* **Requirement**
Using the data beneath, show every line that includes the word "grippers".

* **Provided data**

::::::::::

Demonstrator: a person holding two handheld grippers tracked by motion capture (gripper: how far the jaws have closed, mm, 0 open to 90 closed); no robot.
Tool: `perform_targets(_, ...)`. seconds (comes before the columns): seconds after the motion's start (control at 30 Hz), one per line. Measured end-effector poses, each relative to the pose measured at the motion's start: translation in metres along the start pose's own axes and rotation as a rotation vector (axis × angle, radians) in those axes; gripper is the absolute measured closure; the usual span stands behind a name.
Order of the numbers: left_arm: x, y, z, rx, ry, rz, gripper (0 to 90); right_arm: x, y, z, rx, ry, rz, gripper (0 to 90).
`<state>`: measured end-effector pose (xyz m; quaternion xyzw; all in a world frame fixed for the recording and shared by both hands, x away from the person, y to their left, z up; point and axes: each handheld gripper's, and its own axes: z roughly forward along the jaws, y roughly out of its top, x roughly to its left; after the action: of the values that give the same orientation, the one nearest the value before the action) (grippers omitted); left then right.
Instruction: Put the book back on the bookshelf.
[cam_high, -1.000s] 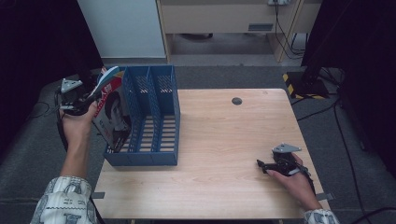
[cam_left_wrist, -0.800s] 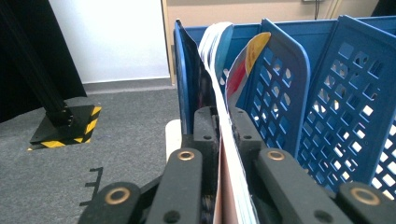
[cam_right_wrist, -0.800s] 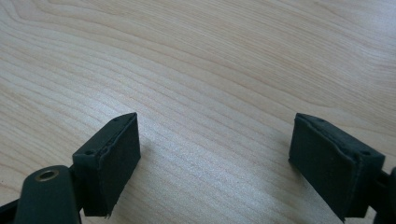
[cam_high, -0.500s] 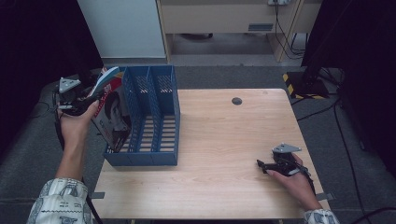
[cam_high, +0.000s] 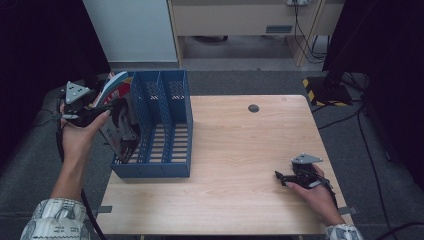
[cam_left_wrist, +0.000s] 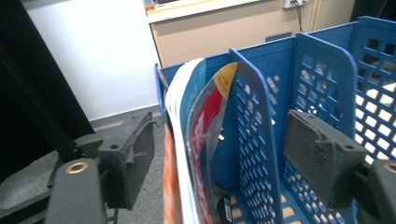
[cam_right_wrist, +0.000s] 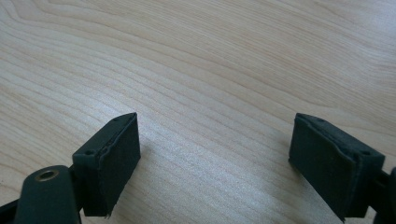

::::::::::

* **Result for this task**
Demonstrator: a person holding two handheld grippers tracked by motion capture (gripper: how far the jaws have closed, mm, 0 open to 90 closed); no robot.
`<state>`: measured end-effector pose (xyz m; quaternion xyzw; all in a world frame fixed for the recording and shared by both hands, x away from the person, y to their left, z up; point and axes: each handheld gripper's, and its own axes: z roughly forward along the jaws, y roughly out of its top, x roughly to its left; after the action: of the values that give the same orientation, the one nearest the value before the action) (grippers omitted); left then right.

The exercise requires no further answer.